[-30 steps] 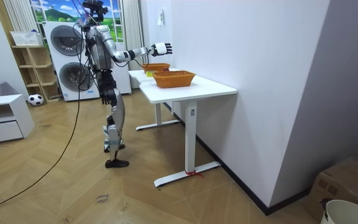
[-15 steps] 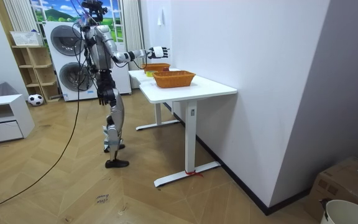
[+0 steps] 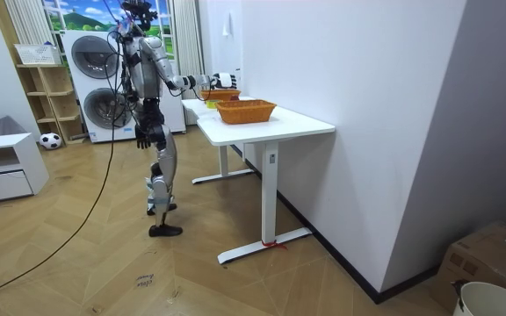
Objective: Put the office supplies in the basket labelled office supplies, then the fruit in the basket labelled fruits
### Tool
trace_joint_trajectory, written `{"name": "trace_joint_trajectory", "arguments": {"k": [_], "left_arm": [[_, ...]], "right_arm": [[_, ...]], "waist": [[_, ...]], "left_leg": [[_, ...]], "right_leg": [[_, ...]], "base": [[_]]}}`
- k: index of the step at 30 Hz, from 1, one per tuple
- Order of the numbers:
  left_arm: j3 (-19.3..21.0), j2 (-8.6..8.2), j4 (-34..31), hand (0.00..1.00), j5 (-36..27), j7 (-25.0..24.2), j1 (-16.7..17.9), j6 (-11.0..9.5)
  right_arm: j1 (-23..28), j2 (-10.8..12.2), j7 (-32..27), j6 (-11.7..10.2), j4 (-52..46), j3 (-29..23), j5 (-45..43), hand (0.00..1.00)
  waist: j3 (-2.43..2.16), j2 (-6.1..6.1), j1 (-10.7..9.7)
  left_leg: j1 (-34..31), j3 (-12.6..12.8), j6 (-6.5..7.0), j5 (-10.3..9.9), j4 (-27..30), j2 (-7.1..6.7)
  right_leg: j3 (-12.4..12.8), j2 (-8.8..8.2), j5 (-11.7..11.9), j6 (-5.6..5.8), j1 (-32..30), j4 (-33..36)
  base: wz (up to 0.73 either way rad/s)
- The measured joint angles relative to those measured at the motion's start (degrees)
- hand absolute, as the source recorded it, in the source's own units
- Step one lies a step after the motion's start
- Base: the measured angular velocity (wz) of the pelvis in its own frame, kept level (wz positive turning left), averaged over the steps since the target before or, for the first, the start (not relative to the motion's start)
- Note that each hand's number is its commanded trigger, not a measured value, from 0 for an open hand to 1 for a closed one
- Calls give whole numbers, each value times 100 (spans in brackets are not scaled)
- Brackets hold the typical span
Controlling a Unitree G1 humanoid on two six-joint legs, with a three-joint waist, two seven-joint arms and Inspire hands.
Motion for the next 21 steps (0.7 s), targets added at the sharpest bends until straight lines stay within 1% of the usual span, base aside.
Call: {"name": "trace_joint_trajectory", "arguments": {"k": [4, 5, 7, 9, 15, 21], "left_arm": [[-72, 2, -15, 0, -6, 0, 2, 7], [-105, 4, -36, 0, -3, -2, 2, 7], [-109, 3, -37, 0, -3, -4, 4, 2], [-109, 4, -36, 0, -3, -4, 7, 2], [-120, 4, -46, 0, -2, -4, -7, -19], [-280, 4, -31, 0, -1, -27, -59, -45]], "right_arm": [[-163, 30, 68, 0, 311, 165, 4, 0], [-177, 28, 66, 3, 430, 195, -7, 0], [-177, 30, 56, 5, 536, 305, -96, 0], [-177, 39, 58, 5, 538, 354, -130, 0], [-186, 36, -21, 2, 641, 367, -236, 0], [-217, 38, -26, -5, 705, 368, -589, 0]], "waist": [[9, 0, 70], [12, -2, 121], [36, 5, 152], [49, 15, 153], [49, 7, 191], [50, 7, 247]], "left_leg": [[0, -36, 2, 1, 4, -12], [-4, -41, 3, 2, 5, -13], [-19, -50, 3, 2, 11, -13], [-44, -61, 3, 2, 22, -14], [-100, -60, 4, 2, 24, -15], [-89, -60, 5, 3, 25, -16]], "right_leg": [[9, 0, 0, 0, 18, -36], [3, -1, 0, 0, 19, -37], [-20, -2, 0, 0, 20, -38], [-56, -5, 0, 0, 13, -39], [-83, -7, 0, 1, -16, -37], [-78, -7, 0, 1, -19, -38]], "base": [[2], [0], [0], [4], [1], [0]]}}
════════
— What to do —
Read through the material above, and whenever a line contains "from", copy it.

— Exercise solution —
- k: index of the step at 30 Hz, from 1, one per tuple
- Note that each hand's number is its commanded trigger, not a measured value, from 0 for an open hand to 1 for a closed one

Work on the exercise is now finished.